People sometimes ask if I am a cat person or a dog person and I never quite know how to answer.
In truth I’ve had a mix of dogs and cats since I was about 14, and I really can’t imagine life without both. There is no either/or. I like them for different reasons, and over the years that means that I have given my heart to 9 cats and 4 dogs. It also means that I have had my heart broken by 8 cats and 3 dogs. This is what it means to be an animal person. You will give your heart to what cannot outlive you. You will pour love and care and concern (and often large amounts of money) into an animal and it will reward you with purring and barking and doggy smiles and cat drool (and barfing on your shoes), until the day it can’t.
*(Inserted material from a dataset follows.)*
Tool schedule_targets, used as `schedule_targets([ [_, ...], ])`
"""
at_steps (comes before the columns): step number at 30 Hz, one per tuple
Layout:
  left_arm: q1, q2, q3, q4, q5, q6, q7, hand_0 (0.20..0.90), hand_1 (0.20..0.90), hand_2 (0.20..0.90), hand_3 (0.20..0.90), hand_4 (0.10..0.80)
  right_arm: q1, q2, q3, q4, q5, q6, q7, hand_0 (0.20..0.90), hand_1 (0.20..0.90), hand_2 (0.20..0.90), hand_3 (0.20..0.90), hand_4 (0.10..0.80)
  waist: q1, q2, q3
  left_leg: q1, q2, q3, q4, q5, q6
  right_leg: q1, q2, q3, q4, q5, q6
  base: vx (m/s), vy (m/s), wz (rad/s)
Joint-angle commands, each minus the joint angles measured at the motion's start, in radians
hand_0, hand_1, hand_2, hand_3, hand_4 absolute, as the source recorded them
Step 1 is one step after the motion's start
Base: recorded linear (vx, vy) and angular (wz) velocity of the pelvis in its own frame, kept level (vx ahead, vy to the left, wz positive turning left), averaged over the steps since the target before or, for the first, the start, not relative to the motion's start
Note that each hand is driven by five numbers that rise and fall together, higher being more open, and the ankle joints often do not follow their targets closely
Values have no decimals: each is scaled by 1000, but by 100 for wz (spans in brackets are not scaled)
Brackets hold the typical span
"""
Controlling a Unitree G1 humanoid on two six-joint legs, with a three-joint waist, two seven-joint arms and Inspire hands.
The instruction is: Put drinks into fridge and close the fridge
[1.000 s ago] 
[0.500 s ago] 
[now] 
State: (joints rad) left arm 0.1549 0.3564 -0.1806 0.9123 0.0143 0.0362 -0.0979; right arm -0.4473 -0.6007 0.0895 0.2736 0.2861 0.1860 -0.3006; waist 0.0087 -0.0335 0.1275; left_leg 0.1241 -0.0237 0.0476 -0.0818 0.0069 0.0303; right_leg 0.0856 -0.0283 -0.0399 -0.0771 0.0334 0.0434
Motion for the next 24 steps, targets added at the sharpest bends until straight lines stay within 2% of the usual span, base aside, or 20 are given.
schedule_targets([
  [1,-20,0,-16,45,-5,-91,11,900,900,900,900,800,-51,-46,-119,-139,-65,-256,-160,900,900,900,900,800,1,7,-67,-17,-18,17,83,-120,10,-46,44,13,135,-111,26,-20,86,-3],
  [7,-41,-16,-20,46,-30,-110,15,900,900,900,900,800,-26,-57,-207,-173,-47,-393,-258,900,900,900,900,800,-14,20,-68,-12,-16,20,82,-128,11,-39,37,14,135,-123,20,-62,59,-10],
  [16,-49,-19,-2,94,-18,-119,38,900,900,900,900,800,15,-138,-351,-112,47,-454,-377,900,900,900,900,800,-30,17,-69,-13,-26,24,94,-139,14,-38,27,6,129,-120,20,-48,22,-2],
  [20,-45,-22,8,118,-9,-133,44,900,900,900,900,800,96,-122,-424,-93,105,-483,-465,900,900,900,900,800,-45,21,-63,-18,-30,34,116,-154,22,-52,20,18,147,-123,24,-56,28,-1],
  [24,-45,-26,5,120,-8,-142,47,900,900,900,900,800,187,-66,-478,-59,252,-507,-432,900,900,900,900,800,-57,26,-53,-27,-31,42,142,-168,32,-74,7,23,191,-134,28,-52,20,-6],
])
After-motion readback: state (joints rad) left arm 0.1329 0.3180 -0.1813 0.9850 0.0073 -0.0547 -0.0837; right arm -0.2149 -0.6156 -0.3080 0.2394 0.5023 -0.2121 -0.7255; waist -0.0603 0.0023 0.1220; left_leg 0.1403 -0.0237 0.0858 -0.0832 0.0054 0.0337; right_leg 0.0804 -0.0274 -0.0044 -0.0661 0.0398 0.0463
As I type this, brave, brave sir Toby is slowly walking around my back yard. I am sitting on a chair and working away, and he is doing his best impression of a brave explorer cat. I’m keeping a watchful eye out for the bully magpies.
This is Toby’s last day. The vet and I, in February, thought that he might make it 2 months with the pancreatitis, but he’s actually made it 5. Now there are more days with strong pain medication than without, Subcutaneous fluids every night, and he’s starting to eat less and hide more. He is slowing down and it is time.
Today is a glorious last day. Crab for breakfast, cuddles in the chair in my office. He has been laying in the sunshine, and in a few hours we will drive to the vet. I have promised him that I will stay with him to the end. My voice will be the last thing he hears. I will scratch his ears until there is nothing left to feel. I’ll get his ashes back and he’ll go under Gabe’s tree, next to Maggie and Delta.
My heart is broken and it will be more so after tonight.
It is but a trifle. The smallest bit of inconvenience to have shared 7 spectacular years with Brave, Brave Sir Toby.